Em cinco minutos, eu estava novamente na porta do prédio que tanto eu visitei. Tinha rodado o mundo e se passado dez anos, mas eu não esquecia o caminho, nem o telefone de casa, nem que a mãe dele chama Alice e o pai, Everaldo sênior, que eu sempre chamei de Bob Pai. E tinha o Wesley também. Um deles estaria em casa, eu tinha certeza. E estava, era Alice, preocupada desde que eu tinha ligado dizendo que estava chegando.

Como nem no elevador eu sabia chegar, um vizinho me deixou na porta de casa. Alice me recebeu com um abraço apertado e um chá de cidreira, me fez explicar a história toda para dizer no final: "Que bom que pelo menos você estava perto de casa". Ela estava certa: eu morei em Genebra e Nova York e rodei este mundo, mas nunca tinha saído dali. Eu estava em casa e nunca aquilo foi tão bom.

O resto da família chegou e uma vez explicada a história, todo mundo ria de como eu consigo ser desmiolada a ponto de entrar num antigo acesso da Castelo. E ainda ficar atolada e me descabelar toda. E ficaram felizes porque tudo tinha tido um final feliz.

Eu realmente fiquei cansada demais e não tinha mesmo condição de dirigir de volta para São Paulo. E, envergonhada, perguntei: Eu sei que tem anos que u não faço isso, mas eu posso dormir aqui hoje? Mas Ivy, você estava achando mesmo que iria embora?
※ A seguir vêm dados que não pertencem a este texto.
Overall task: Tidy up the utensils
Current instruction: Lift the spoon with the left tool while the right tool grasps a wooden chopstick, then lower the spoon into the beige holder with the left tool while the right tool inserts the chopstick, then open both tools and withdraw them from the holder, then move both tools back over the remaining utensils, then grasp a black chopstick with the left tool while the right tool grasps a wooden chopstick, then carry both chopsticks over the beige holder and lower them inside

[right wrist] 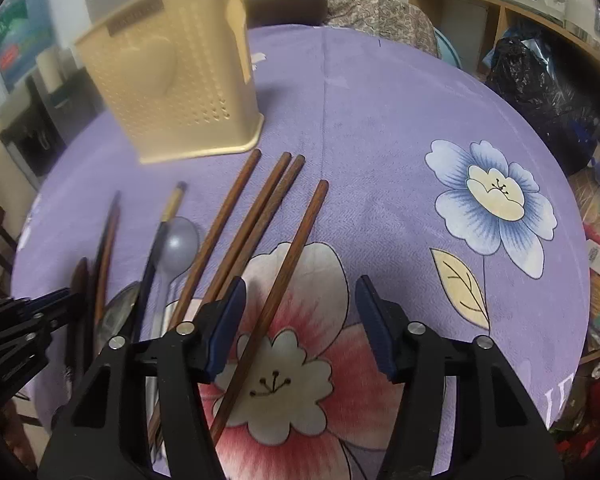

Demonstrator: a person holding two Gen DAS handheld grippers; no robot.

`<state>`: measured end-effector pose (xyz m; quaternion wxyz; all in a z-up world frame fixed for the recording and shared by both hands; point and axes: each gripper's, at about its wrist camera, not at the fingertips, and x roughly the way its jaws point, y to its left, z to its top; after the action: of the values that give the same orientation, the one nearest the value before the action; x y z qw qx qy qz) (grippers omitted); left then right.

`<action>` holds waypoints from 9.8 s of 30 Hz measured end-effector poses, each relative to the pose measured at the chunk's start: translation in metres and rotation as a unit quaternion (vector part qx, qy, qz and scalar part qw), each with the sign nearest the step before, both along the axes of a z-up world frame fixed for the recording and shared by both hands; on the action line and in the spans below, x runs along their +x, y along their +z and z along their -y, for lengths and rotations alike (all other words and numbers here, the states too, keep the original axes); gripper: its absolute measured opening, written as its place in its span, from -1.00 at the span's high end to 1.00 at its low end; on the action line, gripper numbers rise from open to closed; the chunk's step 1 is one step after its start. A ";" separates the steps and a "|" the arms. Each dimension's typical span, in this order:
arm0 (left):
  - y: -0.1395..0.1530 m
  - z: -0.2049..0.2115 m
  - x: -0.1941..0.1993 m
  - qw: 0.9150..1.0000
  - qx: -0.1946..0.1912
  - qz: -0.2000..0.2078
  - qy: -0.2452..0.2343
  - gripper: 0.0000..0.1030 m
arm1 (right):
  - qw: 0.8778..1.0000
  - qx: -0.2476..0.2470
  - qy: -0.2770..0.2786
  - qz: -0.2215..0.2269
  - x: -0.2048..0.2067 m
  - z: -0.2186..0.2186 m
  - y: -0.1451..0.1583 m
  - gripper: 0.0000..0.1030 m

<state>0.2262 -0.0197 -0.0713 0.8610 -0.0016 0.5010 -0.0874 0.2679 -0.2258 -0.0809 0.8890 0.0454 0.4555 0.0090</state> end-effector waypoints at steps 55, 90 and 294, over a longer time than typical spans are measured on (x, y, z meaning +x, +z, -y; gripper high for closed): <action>0.112 -0.056 -0.008 0.982 -0.042 0.185 0.025 0.69 | 0.962 0.121 0.073 0.233 -0.037 0.063 0.156 0.86; 0.154 0.011 0.122 0.973 -0.068 0.218 0.023 0.69 | 0.959 0.067 0.075 0.266 0.099 -0.009 0.203 0.85; 0.276 -0.001 0.075 0.932 -0.086 0.351 0.000 0.88 | 0.920 0.056 0.105 0.372 0.044 -0.011 0.314 0.85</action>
<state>0.3009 -0.0187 0.2049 0.9785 -0.0447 0.1576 -0.1254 0.3123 -0.2146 0.2330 0.9844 0.0409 0.0926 0.1442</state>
Antes de sair de casa eu falava com a Elaine sobre as pessoas que valem a pena. Hoje eu dou graças a Deus pelo tempo ter passado e pessoas como aquelas que me socorreram onte não simplesmente passaram por mim.Elas ficaram e eu, ali naquele velho Piratininga, me senti the luckest girl in the world.
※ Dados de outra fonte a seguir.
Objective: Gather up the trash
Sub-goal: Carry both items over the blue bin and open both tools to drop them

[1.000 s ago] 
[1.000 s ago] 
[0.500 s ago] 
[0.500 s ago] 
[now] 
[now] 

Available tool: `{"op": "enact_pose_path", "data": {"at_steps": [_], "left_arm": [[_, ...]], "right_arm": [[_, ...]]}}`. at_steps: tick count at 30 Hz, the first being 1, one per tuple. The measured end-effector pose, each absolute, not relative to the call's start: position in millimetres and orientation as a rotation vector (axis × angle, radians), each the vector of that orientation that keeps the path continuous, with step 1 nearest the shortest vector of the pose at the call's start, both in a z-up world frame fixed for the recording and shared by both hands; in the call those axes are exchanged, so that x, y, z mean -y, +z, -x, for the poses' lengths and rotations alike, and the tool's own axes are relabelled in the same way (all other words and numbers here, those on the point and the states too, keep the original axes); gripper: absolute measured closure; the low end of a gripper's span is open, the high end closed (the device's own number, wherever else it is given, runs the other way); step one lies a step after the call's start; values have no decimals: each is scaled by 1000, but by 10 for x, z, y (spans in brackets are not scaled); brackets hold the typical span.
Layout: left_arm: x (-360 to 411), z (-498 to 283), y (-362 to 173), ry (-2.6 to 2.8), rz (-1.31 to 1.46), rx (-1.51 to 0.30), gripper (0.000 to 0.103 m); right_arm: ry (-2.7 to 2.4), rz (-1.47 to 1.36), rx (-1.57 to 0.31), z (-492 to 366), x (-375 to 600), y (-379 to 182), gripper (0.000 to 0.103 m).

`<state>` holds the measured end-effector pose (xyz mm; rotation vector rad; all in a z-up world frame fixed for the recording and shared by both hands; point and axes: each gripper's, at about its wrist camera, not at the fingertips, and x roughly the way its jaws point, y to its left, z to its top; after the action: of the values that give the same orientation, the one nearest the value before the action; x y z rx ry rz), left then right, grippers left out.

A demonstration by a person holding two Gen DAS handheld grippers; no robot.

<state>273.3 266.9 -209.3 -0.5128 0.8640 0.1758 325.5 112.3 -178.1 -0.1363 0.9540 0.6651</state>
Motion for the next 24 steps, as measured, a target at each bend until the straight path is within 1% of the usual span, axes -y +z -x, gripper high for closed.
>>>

Me lembrei do que tinha falado antes para Elaine, de que para cada uma pequena decepção vem uma grande emoção e como a vida nos compensa o tempo todo. Pensei que existem 6 bilhões de pessoas no mundo. Destas, quantas podem ter amigos tão verdadeiros, que te recebem de braços abertos com um chá de cidreira mesmo que você não aparece lá há anos? Quantas pessoas podem ter amigos como o Wesley, que cedem o quarto e o pijama para eu dormir depois de tanto tempo que eu não frequento aquela casa? E comer a melhor comidinha de mãe de amigo do mundo feita especialmente para mim? E quem pode dizer que tem um primo maravilhoso como eu tenho, que fica o tempo todo falando para ter certeza que nada vai me acontecer? E, acima de tudo, quem pode dizer depois que foi resgatada por um morador de rua, que não me pediu absolutamente nada em troca?
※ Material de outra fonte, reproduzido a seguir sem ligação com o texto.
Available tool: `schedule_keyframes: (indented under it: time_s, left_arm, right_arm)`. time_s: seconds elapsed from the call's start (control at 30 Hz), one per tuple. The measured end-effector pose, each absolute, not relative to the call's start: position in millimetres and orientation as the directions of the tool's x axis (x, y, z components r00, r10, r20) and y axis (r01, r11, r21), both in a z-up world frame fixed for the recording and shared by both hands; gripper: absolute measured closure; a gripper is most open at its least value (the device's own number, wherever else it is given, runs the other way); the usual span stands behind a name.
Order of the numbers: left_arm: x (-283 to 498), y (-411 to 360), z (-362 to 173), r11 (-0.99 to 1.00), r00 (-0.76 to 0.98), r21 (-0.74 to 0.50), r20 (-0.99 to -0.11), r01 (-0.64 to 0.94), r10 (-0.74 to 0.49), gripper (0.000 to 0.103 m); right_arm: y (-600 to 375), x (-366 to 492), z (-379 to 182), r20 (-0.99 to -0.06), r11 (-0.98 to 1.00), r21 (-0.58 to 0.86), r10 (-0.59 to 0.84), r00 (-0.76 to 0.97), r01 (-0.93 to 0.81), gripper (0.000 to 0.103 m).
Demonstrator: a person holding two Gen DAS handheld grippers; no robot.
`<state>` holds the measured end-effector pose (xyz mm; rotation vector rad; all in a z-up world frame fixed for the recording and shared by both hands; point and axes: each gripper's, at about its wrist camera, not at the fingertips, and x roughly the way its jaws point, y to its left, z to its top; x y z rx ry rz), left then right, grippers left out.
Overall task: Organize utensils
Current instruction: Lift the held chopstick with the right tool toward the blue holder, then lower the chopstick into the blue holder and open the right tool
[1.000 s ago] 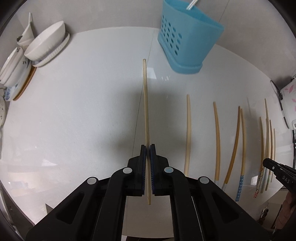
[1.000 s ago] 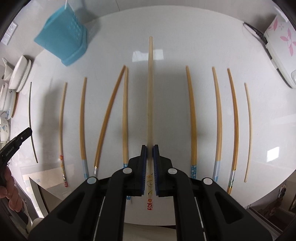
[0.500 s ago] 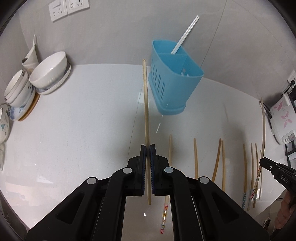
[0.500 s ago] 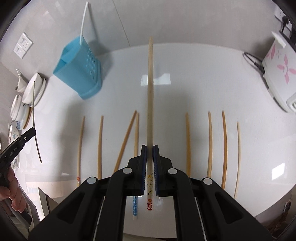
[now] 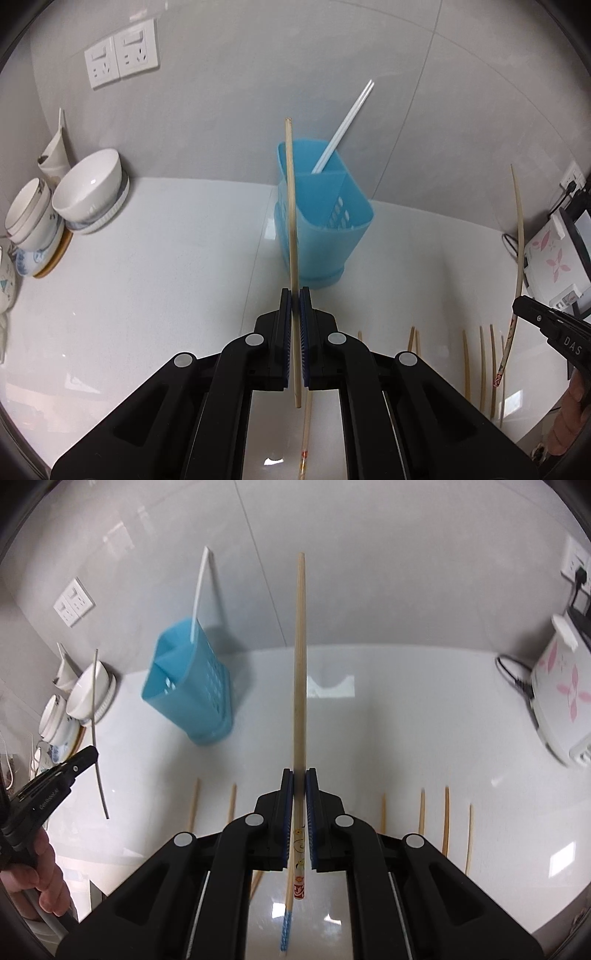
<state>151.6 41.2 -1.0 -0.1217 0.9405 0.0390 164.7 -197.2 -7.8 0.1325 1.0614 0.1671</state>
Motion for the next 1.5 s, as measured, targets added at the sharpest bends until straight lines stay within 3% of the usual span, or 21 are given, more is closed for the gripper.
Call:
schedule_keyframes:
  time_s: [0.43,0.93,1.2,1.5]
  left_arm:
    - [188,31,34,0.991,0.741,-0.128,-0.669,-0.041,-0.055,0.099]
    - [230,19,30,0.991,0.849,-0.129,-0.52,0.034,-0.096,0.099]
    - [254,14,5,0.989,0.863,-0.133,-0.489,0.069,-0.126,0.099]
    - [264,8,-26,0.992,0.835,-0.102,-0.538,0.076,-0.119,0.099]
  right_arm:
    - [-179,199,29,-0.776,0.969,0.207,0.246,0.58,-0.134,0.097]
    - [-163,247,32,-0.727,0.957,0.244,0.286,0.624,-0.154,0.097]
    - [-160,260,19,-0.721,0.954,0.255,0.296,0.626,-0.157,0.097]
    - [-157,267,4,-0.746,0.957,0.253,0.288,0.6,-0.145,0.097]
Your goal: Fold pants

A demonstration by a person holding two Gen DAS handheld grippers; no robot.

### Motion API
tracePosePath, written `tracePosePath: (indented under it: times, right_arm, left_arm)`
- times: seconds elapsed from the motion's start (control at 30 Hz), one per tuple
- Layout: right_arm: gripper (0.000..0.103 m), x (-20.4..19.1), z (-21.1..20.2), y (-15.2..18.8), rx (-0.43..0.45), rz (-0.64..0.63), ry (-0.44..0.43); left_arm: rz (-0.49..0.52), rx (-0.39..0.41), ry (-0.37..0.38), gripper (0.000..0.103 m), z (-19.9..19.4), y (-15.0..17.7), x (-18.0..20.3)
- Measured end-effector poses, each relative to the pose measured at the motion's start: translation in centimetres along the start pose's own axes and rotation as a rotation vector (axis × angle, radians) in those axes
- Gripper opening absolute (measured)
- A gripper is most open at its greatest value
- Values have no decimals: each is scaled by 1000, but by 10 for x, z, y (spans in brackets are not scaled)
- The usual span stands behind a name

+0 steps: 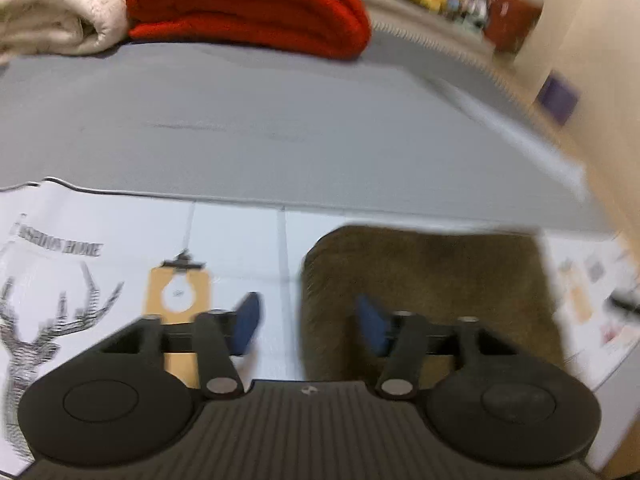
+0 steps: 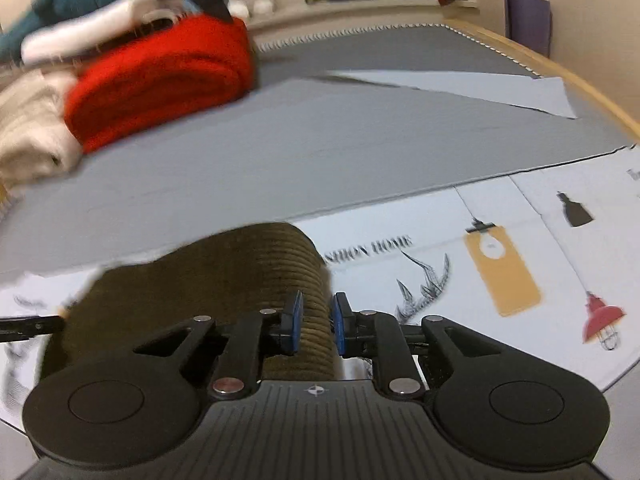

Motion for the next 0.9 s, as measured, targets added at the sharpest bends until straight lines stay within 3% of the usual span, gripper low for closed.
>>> tracePosePath:
  times: [0.07,0.13,0.2,0.23,0.3,0.37,0.43,0.57,0.7,0.8,0.9]
  right_arm:
    - [19,-16,-8,6,-3,-106,-78]
    - [19,-31,-12,19,-43,-213,-184]
    - [19,-44,-7,42,-121,-322,-244]
    - [18,-48,0,55,-172,-372,-230]
    - [19,-51,22,84,-324,-476,-168]
    - [19,-59,23,97,-341,-611,-158]
    - [19,-64,19,86,-354,-586,-181]
    - [21,-56,17,48,-201,-482,-148]
    - [50,-52,32,4,-7,-319,-55]
    - [50,-54,57,-17,46,-280,-29]
    - [49,-57,94,-24,29,-291,36]
  left_arm:
    - [50,50,76,30,-17,-4,8]
    - [138,68,138,23,-24,-2,24]
    - [199,31,205,23,-18,8,34]
    - [233,-21,210,22,-6,15,41]
    - [337,-213,120,20,30,43,43]
    - [413,-230,68,21,36,53,47]
    - [356,-223,76,21,30,44,46]
    - [360,-139,46,29,16,34,53]
    - [322,-105,86,31,10,20,58]
    - [338,-94,92,31,8,19,66]
    - [353,-88,88,32,8,20,66]
Point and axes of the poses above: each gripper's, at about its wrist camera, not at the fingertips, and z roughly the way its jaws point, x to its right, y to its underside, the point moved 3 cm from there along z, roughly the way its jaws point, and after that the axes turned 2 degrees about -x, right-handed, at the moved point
Eu não sei quanto as outras 5,9 mas eu posso dizer sim a todas estas perguntas. E, apesar de todo o cansaço, eu me sinto extremamente feliz em poder responder afirmativamente a todas elas. Mesmo.

Ah, e quanto a ViaOeste... eles que me aguardem!

Um comentário:

Elaine Patricia M. disse...

Como poderia existir alegria sem os amigos?